(Data in this exercise Opens)

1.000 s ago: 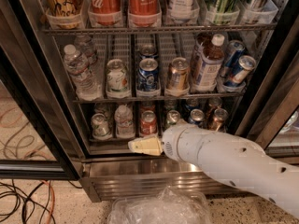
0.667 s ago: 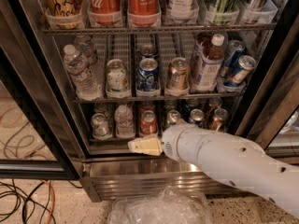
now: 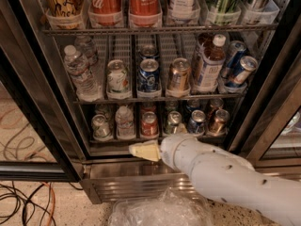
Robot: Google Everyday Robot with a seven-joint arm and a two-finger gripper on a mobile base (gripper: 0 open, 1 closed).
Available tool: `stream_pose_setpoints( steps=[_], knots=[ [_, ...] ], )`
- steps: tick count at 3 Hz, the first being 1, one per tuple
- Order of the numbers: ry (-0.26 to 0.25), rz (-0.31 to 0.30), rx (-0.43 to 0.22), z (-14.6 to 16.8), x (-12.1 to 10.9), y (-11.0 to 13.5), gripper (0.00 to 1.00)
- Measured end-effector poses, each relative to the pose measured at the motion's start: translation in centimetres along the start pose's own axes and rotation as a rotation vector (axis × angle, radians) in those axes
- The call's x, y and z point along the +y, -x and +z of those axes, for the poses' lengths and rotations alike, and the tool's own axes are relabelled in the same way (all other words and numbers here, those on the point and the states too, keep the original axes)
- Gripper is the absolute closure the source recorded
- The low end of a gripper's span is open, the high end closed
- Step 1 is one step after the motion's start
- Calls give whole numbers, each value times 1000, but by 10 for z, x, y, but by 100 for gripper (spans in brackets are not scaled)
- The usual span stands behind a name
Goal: Pick coke can from bottom shelf of fridge
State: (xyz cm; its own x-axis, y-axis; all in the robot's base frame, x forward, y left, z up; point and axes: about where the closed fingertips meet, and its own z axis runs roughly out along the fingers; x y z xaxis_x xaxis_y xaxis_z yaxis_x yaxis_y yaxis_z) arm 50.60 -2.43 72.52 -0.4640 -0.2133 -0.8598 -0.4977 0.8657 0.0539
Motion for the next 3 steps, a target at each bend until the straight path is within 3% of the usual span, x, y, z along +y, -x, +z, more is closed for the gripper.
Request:
stream_pose_setpoints(
  steps=[1, 3],
  knots=[
    [24, 4, -82, 33, 11, -13, 0],
    [-40, 30, -258, 63, 3, -18, 0]
  ],
)
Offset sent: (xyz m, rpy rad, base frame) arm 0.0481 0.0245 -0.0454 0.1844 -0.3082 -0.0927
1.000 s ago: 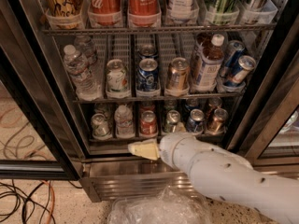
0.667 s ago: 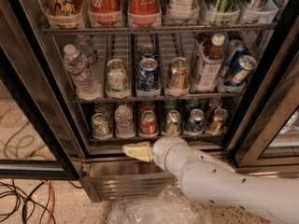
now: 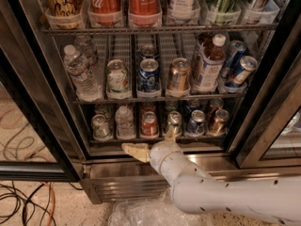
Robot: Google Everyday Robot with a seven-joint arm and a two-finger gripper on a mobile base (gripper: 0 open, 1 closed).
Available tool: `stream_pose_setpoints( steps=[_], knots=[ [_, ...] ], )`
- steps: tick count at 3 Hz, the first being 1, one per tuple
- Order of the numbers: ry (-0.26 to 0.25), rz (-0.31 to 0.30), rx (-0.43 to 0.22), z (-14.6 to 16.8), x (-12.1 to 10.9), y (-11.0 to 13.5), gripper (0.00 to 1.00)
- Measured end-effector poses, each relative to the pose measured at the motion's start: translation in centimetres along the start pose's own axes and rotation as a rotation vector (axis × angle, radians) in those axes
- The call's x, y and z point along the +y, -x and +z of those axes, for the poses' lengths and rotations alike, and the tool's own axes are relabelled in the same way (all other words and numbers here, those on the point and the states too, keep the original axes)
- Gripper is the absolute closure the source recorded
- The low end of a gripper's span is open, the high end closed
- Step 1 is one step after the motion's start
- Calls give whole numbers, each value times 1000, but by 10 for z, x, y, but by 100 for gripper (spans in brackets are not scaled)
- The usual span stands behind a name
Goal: Pick coke can from bottom shelf of fridge
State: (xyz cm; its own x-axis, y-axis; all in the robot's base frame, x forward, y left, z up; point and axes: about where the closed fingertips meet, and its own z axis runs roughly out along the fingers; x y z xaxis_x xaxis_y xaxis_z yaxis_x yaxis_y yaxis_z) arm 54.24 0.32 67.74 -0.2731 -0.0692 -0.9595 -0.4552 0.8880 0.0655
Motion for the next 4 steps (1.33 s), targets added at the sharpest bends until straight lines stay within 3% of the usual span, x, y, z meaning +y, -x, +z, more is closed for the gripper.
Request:
stream_pose_setpoints(
  steps=[1, 2, 4],
  knots=[
    [-70, 16, -21, 10, -4, -12, 0],
    [-107, 43, -20, 9, -14, -12, 0],
    [-116, 65, -45, 26, -11, -25, 0]
  ],
)
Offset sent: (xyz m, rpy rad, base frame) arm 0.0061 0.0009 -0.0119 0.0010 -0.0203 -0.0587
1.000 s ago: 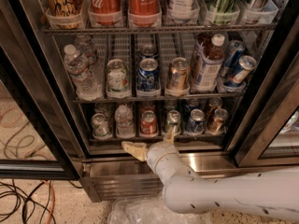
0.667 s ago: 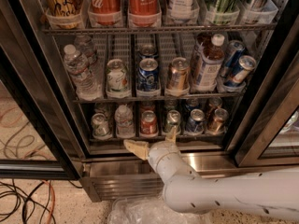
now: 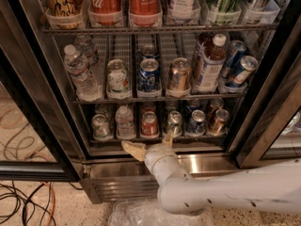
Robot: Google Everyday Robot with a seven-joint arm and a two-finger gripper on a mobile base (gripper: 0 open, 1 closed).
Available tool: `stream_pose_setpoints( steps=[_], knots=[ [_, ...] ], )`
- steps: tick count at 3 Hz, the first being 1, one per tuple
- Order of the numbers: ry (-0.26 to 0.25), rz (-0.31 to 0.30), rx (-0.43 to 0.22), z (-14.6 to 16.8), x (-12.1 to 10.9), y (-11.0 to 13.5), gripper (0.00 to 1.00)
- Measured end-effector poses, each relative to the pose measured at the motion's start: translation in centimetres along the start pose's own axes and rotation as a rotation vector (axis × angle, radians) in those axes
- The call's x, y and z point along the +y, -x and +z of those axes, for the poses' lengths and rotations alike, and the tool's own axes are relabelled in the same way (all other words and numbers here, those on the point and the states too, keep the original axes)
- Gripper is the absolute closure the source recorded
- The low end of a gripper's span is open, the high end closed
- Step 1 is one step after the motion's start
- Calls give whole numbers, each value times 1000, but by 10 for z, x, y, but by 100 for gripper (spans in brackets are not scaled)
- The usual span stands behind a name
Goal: Pick coke can from bottom shelf of fridge
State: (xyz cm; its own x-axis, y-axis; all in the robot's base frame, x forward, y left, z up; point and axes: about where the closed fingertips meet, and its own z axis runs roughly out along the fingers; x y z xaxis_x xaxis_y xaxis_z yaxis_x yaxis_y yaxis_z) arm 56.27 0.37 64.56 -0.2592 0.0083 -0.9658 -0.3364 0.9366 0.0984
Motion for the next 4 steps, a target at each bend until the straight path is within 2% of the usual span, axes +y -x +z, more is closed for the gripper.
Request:
stream_pose_setpoints(
  steps=[1, 2, 3, 4],
  knots=[
    [-46, 2, -49, 21, 7, -17, 0],
    [-118, -1, -114, 33, 1, -24, 0],
    [-153, 6, -144, 32, -7, -20, 0],
    [-161, 10, -152, 34, -5, -24, 0]
  ],
)
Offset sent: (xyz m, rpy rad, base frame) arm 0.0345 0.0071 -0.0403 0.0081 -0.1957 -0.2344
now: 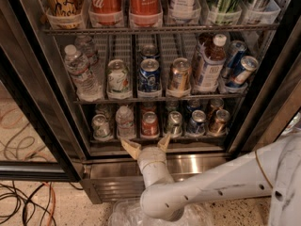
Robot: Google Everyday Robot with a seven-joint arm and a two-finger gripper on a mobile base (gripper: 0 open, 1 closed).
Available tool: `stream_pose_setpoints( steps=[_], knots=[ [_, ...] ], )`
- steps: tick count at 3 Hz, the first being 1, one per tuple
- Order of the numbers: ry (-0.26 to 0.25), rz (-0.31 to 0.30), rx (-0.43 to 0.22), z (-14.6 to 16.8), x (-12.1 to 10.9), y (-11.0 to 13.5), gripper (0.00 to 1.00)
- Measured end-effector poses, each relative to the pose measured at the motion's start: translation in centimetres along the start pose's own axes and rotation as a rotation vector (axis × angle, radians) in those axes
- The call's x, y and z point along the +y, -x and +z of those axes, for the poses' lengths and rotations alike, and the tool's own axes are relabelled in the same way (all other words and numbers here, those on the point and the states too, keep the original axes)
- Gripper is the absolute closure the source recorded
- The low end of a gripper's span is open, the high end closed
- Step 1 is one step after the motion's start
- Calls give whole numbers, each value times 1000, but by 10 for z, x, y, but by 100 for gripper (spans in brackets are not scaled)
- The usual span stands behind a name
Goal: Pick coke can from bottom shelf of fridge
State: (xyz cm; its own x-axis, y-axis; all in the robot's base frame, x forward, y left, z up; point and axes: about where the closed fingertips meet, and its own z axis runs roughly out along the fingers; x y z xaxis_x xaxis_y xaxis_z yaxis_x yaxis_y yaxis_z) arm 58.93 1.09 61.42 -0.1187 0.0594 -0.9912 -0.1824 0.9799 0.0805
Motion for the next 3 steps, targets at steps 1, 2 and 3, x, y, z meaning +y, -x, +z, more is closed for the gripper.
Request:
stream_pose_setpoints(
  steps=[1, 2, 3],
  knots=[
    [-21, -5, -16, 0, -5, 1, 3],
    [-26, -8, -24, 2, -6, 0, 10],
    [-14, -9, -31, 7, -2, -1, 23]
  ],
)
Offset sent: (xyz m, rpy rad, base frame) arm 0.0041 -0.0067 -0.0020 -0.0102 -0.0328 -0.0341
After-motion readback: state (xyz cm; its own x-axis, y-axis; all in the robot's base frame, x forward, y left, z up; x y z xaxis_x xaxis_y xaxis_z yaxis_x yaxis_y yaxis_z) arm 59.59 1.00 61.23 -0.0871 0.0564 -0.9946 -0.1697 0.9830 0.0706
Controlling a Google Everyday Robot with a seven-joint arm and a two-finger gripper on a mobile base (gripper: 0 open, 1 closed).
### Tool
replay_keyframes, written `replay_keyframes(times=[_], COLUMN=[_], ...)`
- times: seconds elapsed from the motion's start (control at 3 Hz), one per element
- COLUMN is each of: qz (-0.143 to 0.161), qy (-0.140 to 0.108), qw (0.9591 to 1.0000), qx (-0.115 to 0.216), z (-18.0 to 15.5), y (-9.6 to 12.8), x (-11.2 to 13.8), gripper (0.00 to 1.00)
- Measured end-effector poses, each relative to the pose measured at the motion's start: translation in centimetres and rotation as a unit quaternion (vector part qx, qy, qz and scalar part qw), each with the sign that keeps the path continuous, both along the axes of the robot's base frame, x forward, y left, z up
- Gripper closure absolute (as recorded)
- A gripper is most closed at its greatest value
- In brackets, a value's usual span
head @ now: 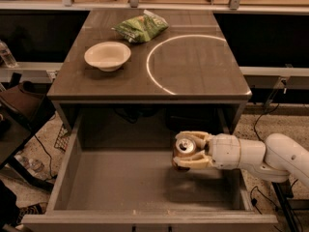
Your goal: Place orange can into top drawer
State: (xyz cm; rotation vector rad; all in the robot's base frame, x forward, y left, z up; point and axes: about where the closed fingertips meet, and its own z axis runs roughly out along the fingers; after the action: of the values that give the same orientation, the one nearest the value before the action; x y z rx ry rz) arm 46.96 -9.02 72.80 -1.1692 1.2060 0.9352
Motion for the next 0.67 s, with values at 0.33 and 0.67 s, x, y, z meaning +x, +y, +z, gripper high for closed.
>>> replay_keyframes(times=[0.33,0.67], qz=[0.002,0.004], qy=[0.000,0.000], qw=[1.0000,1.0000], qx=[0.000,0.001], z=[0.05,0.09], y=[0.20,0.41], x=[-0.02,-0.04], gripper=[0.58,0.35])
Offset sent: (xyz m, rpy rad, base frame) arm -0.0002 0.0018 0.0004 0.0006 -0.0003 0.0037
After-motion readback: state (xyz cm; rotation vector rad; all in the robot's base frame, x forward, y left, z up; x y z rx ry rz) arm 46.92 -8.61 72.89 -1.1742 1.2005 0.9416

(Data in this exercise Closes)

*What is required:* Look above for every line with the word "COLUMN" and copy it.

*The answer:*
replay_keyframes, written `replay_keyframes(times=[_], COLUMN=[_], ...)`
- COLUMN is each of: qz (-0.143 to 0.161), qy (-0.140 to 0.108), qw (0.9591 to 1.0000), qx (-0.115 to 0.216), z (-18.0 to 15.5), y (-9.6 to 12.8), x (-11.2 to 13.8), gripper (0.00 to 1.00)

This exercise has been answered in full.